[Stored dataset items]
◆ ◆ ◆

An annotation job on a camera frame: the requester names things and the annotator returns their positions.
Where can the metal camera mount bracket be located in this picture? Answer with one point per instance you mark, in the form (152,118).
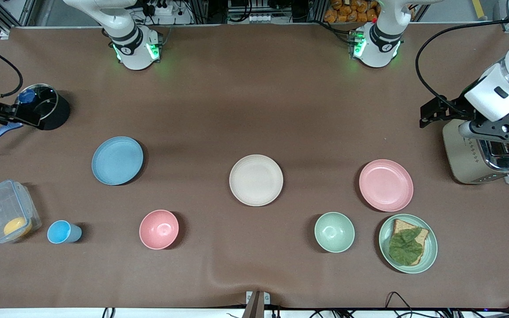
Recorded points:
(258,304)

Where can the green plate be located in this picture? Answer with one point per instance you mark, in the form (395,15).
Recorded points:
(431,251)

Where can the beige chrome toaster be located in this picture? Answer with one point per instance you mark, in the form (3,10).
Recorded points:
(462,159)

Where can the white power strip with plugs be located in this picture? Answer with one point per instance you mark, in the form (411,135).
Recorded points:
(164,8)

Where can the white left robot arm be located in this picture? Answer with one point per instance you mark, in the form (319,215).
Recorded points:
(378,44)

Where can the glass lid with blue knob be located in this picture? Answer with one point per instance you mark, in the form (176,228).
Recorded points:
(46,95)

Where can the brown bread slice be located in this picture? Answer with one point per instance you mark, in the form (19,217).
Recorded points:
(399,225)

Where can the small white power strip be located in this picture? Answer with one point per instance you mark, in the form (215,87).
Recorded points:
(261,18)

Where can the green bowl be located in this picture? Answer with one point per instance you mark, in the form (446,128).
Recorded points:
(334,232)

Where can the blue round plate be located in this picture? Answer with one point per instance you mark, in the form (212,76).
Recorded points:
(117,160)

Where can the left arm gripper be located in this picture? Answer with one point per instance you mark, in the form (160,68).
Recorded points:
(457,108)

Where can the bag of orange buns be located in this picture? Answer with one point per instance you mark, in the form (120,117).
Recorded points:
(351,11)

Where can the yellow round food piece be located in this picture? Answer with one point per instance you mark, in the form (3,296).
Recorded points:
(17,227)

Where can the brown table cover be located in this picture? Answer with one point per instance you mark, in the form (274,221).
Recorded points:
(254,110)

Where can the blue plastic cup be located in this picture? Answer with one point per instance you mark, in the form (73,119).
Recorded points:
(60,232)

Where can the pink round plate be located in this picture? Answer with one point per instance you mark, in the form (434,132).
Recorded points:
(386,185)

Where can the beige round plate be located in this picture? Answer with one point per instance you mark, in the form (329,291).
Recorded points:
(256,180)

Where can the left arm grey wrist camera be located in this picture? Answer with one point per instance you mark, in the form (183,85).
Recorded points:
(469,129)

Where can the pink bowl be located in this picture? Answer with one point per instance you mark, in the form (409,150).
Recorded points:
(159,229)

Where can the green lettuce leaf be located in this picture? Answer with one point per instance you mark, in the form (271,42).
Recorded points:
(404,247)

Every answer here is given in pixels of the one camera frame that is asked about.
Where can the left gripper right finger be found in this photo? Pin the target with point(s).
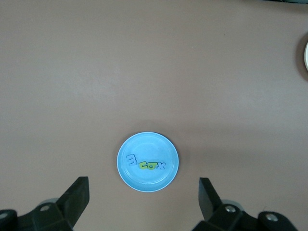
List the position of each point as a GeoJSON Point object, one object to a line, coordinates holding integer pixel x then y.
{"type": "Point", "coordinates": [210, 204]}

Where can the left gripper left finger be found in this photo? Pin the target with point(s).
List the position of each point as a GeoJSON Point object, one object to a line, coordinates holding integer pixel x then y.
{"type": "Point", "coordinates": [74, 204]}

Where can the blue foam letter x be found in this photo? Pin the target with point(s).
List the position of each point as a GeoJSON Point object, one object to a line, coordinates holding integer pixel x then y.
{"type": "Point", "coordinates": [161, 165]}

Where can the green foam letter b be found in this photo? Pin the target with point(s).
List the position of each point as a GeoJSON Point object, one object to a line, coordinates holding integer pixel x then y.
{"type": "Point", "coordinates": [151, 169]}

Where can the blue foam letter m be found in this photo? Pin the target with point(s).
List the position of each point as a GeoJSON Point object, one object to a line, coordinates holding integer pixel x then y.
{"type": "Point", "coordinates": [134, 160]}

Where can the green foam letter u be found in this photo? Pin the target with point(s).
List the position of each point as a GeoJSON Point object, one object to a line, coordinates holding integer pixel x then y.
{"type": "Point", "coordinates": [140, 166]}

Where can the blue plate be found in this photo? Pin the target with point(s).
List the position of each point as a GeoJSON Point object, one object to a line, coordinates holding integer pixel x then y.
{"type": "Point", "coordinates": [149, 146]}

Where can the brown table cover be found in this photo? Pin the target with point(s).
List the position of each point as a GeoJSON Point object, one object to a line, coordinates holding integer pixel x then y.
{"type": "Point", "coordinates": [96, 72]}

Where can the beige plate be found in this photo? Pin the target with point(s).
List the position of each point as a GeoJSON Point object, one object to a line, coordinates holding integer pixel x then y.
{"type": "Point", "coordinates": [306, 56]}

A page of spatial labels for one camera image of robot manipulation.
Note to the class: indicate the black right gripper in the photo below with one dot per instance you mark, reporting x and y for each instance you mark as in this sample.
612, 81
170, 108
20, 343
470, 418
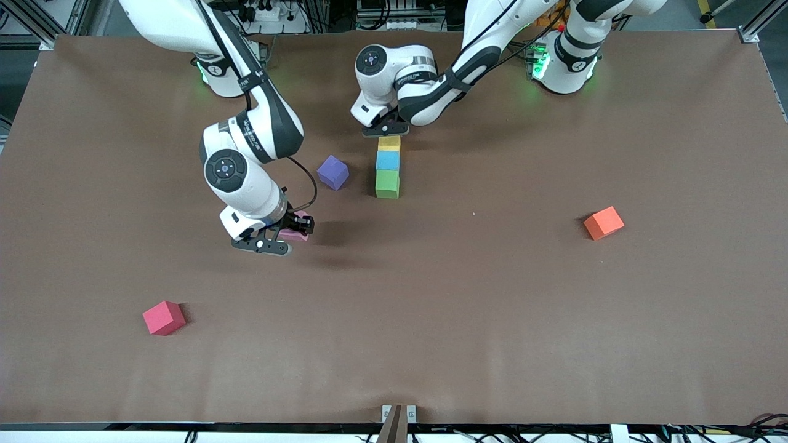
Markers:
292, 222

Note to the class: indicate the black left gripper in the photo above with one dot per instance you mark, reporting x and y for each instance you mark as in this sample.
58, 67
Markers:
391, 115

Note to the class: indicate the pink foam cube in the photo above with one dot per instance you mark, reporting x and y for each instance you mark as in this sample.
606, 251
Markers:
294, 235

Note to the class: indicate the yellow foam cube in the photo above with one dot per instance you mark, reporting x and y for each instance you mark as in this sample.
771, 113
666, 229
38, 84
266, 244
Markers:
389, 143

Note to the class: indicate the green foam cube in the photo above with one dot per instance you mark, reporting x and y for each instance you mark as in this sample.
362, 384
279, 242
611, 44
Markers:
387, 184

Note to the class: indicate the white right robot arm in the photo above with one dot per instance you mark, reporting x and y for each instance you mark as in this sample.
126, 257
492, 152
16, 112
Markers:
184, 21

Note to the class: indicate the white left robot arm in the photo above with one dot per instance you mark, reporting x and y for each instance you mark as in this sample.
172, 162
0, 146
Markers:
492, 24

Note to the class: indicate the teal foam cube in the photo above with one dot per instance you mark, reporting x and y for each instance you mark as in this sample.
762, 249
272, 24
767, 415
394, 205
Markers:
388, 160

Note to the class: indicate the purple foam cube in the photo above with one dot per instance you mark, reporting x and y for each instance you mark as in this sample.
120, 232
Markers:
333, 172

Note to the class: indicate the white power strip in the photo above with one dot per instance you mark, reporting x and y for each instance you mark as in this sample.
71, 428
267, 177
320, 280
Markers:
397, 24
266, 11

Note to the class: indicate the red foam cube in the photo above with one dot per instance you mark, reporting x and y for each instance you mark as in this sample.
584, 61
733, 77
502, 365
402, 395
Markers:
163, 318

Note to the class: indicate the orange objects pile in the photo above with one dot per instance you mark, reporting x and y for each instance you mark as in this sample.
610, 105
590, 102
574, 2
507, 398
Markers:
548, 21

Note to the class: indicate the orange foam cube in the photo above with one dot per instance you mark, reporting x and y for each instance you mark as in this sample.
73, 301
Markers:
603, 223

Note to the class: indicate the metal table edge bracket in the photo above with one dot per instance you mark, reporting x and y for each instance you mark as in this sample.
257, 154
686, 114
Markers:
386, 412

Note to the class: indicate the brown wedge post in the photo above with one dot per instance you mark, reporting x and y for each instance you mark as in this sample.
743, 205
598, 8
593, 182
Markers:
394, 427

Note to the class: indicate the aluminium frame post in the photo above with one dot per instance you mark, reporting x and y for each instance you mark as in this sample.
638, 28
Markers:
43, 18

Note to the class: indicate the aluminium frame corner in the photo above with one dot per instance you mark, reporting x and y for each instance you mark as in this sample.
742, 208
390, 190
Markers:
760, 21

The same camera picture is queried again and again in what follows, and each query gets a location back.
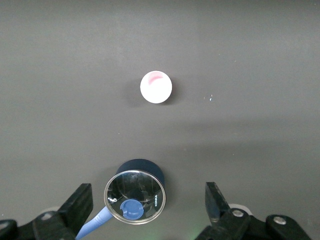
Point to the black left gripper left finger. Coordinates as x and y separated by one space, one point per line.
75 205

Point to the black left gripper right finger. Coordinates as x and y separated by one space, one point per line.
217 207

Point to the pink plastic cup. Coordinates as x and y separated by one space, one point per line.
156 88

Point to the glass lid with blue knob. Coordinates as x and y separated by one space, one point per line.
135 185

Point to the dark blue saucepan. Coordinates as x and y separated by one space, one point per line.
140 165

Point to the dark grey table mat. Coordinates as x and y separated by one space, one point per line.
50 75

◆ ◆ ◆

From the first line above to the last, reproduce the records exactly but without the pictures.

[WRITTEN SOLUTION]:
An annotation job on a camera frame: the requester names things and the annotator returns their positions.
Where can the metal camera mount bracket be located in this picture? Answer with one point per instance you mark, in the form (152,118).
Recorded points:
(258,304)

Where can the green plate be located in this picture? Answer with one point per instance you mark, in the form (395,15).
Recorded points:
(431,251)

Where can the beige chrome toaster be located in this picture? Answer with one point per instance you mark, in the form (3,10).
Recorded points:
(462,159)

Where can the white power strip with plugs be located in this picture? Answer with one point per instance you mark, in the form (411,135).
Recorded points:
(164,8)

Where can the white left robot arm be located in this picture? Answer with one point per instance you mark, in the form (319,215).
Recorded points:
(378,44)

Where can the glass lid with blue knob be located in this picture? Answer with one point per instance you mark, in the form (176,228).
Recorded points:
(46,95)

Where can the brown bread slice be located in this picture? Answer with one point per instance you mark, in the form (19,217).
Recorded points:
(399,225)

Where can the small white power strip be located in this picture? Answer with one point per instance you mark, in the form (215,87).
Recorded points:
(261,18)

Where can the green bowl be located in this picture? Answer with one point per instance you mark, in the form (446,128).
Recorded points:
(334,232)

Where can the blue round plate be located in this picture? Answer with one point per instance you mark, in the form (212,76).
Recorded points:
(117,160)

Where can the left arm gripper be located in this picture? Answer with one point per instance you mark, in the form (160,68).
Recorded points:
(457,108)

Where can the bag of orange buns be located in this picture? Answer with one point per instance you mark, in the form (120,117).
Recorded points:
(351,11)

Where can the yellow round food piece be located in this picture? Answer with one point per instance you mark, in the form (3,296).
Recorded points:
(17,227)

Where can the brown table cover be located in this picture? Answer with one point per instance you mark, in the form (274,221).
Recorded points:
(254,110)

Where can the blue plastic cup be located in this picture? Answer with one point per instance you mark, in the form (73,119).
Recorded points:
(60,232)

Where can the pink round plate be located in this picture? Answer with one point per instance you mark, in the form (434,132).
Recorded points:
(386,185)

Where can the beige round plate be located in this picture? Answer with one point per instance you mark, in the form (329,291).
Recorded points:
(256,180)

Where can the left arm grey wrist camera be located in this picture? Answer with one point per instance you mark, in the form (183,85).
Recorded points:
(469,129)

Where can the pink bowl be located in this picture? Answer with one point per instance you mark, in the form (409,150).
Recorded points:
(159,229)

Where can the green lettuce leaf be located in this picture? Answer with one point per instance you mark, in the form (271,42).
Recorded points:
(404,247)

Every answer here is given in pixels of the one camera frame that is asked about.
Where can the left gripper right finger be found in this photo? Pin the target with point(s).
List the position of each point as a GeoJSON Point object, one object to a line, coordinates holding integer pixel x then y.
{"type": "Point", "coordinates": [210, 204]}

Where can the left gripper left finger be found in this photo? Pin the target with point(s).
List the position of each point as a GeoJSON Point object, one object to a line, coordinates holding integer pixel x then y.
{"type": "Point", "coordinates": [74, 204]}

Where can the blue foam letter x be found in this photo? Pin the target with point(s).
List the position of each point as a GeoJSON Point object, one object to a line, coordinates holding integer pixel x then y.
{"type": "Point", "coordinates": [161, 165]}

Where can the green foam letter b be found in this photo? Pin the target with point(s).
List the position of each point as a GeoJSON Point object, one object to a line, coordinates holding integer pixel x then y.
{"type": "Point", "coordinates": [151, 169]}

Where can the blue foam letter m be found in this photo? Pin the target with point(s).
List the position of each point as a GeoJSON Point object, one object to a line, coordinates holding integer pixel x then y.
{"type": "Point", "coordinates": [134, 160]}

Where can the green foam letter u be found in this photo? Pin the target with point(s).
List the position of each point as a GeoJSON Point object, one object to a line, coordinates holding integer pixel x then y.
{"type": "Point", "coordinates": [140, 166]}

Where can the blue plate be found in this photo? Pin the target with point(s).
List the position of each point as a GeoJSON Point object, one object to a line, coordinates holding integer pixel x then y.
{"type": "Point", "coordinates": [149, 146]}

Where can the brown table cover be found in this photo? Pin the target with point(s).
List the position of each point as a GeoJSON Point object, one object to a line, coordinates holding integer pixel x then y.
{"type": "Point", "coordinates": [96, 72]}

Where can the beige plate be found in this photo? Pin the target with point(s).
List the position of each point as a GeoJSON Point object, one object to a line, coordinates holding integer pixel x then y.
{"type": "Point", "coordinates": [306, 56]}

A page of spatial labels for one camera image of robot manipulation.
Note to the class: indicate the black right gripper in the photo below with one dot per instance you mark, reporting x and y for each instance you mark as in this sample.
612, 81
170, 108
20, 343
470, 418
Markers:
292, 222

Note to the class: indicate the black left gripper in the photo above with one dot per instance you mark, reporting x and y for each instance you mark as in this sample.
58, 67
Markers:
391, 115

Note to the class: indicate the pink foam cube in the photo above with one dot per instance you mark, reporting x and y for each instance you mark as in this sample.
606, 251
Markers:
294, 235

Note to the class: indicate the yellow foam cube in the photo above with one dot per instance you mark, reporting x and y for each instance you mark as in this sample.
771, 113
666, 229
38, 84
266, 244
Markers:
389, 143

Note to the class: indicate the green foam cube in the photo above with one dot per instance you mark, reporting x and y for each instance you mark as in this sample.
362, 384
279, 242
611, 44
Markers:
387, 184

Note to the class: indicate the white right robot arm in the photo above with one dot per instance you mark, reporting x and y for each instance you mark as in this sample.
126, 257
492, 152
16, 112
Markers:
184, 21

Note to the class: indicate the white left robot arm in the photo above with one dot per instance you mark, reporting x and y for each instance you mark as in this sample.
172, 162
0, 146
Markers:
492, 24

Note to the class: indicate the teal foam cube in the photo above with one dot per instance you mark, reporting x and y for each instance you mark as in this sample.
762, 249
272, 24
767, 415
394, 205
Markers:
388, 160

Note to the class: indicate the purple foam cube in the photo above with one dot per instance you mark, reporting x and y for each instance you mark as in this sample.
120, 232
Markers:
333, 172

Note to the class: indicate the white power strip in the photo above with one dot per instance you mark, reporting x and y for each instance you mark as in this sample.
71, 428
267, 177
320, 280
Markers:
397, 24
266, 11

Note to the class: indicate the red foam cube in the photo above with one dot per instance you mark, reporting x and y for each instance you mark as in this sample.
584, 61
733, 77
502, 365
402, 395
Markers:
163, 318

Note to the class: indicate the orange objects pile in the photo above with one dot per instance you mark, reporting x and y for each instance you mark as in this sample.
610, 105
590, 102
574, 2
507, 398
Markers:
548, 21

Note to the class: indicate the orange foam cube in the photo above with one dot per instance you mark, reporting x and y for each instance you mark as in this sample.
73, 301
Markers:
603, 223

Note to the class: indicate the metal table edge bracket in the photo above with one dot per instance you mark, reporting x and y for each instance you mark as in this sample.
257, 154
686, 114
Markers:
386, 412

Note to the class: indicate the brown wedge post in the photo above with one dot per instance you mark, reporting x and y for each instance you mark as in this sample.
743, 205
598, 8
593, 182
Markers:
394, 427

Note to the class: indicate the aluminium frame post in the photo above with one dot per instance you mark, reporting x and y for each instance you mark as in this sample.
638, 28
Markers:
43, 18

Note to the class: indicate the aluminium frame corner in the photo above with one dot per instance you mark, reporting x and y for each instance you mark as in this sample.
742, 208
390, 190
Markers:
760, 21

The same camera picture is queried again and again in what follows, and each query gets a location back.
Point to the black left gripper left finger. Coordinates as x and y separated by one space, one point per line.
75 205

Point to the black left gripper right finger. Coordinates as x and y separated by one space, one point per line.
217 207

Point to the pink plastic cup. Coordinates as x and y separated by one space, one point per line.
156 88

Point to the glass lid with blue knob. Coordinates as x and y separated by one space, one point per line.
135 185

Point to the dark blue saucepan. Coordinates as x and y separated by one space, one point per line.
140 165

Point to the dark grey table mat. Coordinates as x and y separated by one space, one point per line.
50 75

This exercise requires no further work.